Background information
- Born: Donald David Guard October 19, 1934 San Francisco, California, United States
- Died: March 22, 1991 (aged 56) Strafford County, New Hampshire, United States
- Genres: Folk; neofolk; world music;
- Instruments: banjo; guitar;
- Years active: 1955–91
- Label: Capitol
- Formerly of: The Kingston Trio; The Whiskeyhill Singers;

= Dave Guard =

American singer-songwriter (1934–1991)

Donald David Guard (October 19, 1934 – March 22, 1991) was an American folk singer, songwriter, arranger and recording artist.
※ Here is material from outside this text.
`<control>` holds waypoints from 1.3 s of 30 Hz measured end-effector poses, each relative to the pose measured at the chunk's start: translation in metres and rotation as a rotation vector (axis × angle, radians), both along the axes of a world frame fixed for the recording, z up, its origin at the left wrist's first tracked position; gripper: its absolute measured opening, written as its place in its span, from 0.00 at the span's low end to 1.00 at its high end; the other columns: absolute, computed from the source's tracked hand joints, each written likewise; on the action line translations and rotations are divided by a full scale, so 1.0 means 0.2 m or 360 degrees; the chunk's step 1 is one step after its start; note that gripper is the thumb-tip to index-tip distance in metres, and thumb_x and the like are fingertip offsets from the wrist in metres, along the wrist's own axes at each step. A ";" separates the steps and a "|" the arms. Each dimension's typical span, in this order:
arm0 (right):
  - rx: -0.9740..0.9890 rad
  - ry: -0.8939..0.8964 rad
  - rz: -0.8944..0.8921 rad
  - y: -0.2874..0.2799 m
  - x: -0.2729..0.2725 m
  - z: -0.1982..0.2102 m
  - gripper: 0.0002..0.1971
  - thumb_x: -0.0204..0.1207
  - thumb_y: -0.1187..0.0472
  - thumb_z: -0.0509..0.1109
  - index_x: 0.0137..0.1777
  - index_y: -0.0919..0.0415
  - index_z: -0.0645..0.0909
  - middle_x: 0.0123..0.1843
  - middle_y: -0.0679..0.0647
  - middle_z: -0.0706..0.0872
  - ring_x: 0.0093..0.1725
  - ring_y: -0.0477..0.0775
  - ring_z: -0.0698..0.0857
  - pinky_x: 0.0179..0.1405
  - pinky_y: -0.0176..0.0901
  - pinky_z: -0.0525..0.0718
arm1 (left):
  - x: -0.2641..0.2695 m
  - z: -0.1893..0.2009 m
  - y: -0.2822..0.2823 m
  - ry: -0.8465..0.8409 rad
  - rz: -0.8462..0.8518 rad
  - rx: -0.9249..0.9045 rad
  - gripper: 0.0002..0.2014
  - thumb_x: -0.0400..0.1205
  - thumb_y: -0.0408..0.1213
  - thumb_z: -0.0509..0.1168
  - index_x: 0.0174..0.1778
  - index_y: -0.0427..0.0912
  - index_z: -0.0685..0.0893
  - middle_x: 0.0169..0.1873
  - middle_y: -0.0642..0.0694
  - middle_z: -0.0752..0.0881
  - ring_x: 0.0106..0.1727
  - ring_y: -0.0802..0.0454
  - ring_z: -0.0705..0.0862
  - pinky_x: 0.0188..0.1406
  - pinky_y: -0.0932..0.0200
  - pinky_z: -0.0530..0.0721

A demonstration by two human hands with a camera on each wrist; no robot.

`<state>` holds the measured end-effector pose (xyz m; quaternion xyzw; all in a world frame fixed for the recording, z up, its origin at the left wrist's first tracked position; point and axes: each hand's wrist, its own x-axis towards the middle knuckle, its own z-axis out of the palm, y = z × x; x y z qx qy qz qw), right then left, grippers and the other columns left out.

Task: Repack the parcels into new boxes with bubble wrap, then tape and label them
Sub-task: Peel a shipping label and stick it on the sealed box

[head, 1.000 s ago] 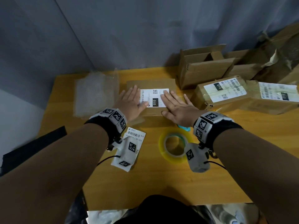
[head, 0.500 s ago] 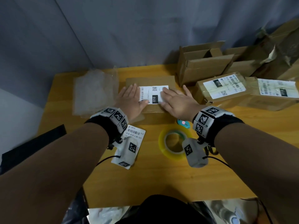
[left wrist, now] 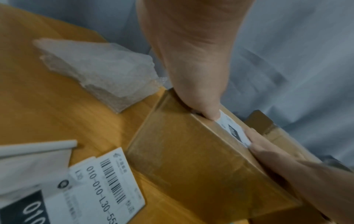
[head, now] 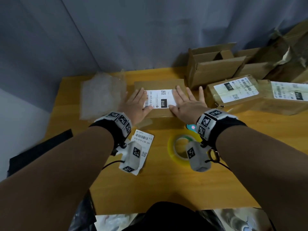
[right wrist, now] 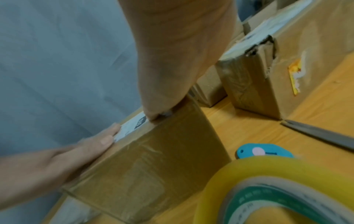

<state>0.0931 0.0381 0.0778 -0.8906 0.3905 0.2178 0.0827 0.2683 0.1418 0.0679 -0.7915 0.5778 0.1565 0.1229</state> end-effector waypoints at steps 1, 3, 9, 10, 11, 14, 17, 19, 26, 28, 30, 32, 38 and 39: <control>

Along with Nick Reynolds and Bob Shane, he was one of the founding members of the Kingston Trio.

Guard was born in San Francisco and went to Punahou School in Honolulu in what was then the pre-statehood U.S. Territory of Hawaii. Upon completion of his final year of high school in 1952 at Menlo School, a private prep school in Menlo Park, California, he matriculated at nearby Stanford University, graduating in 1957 with a degree in economics.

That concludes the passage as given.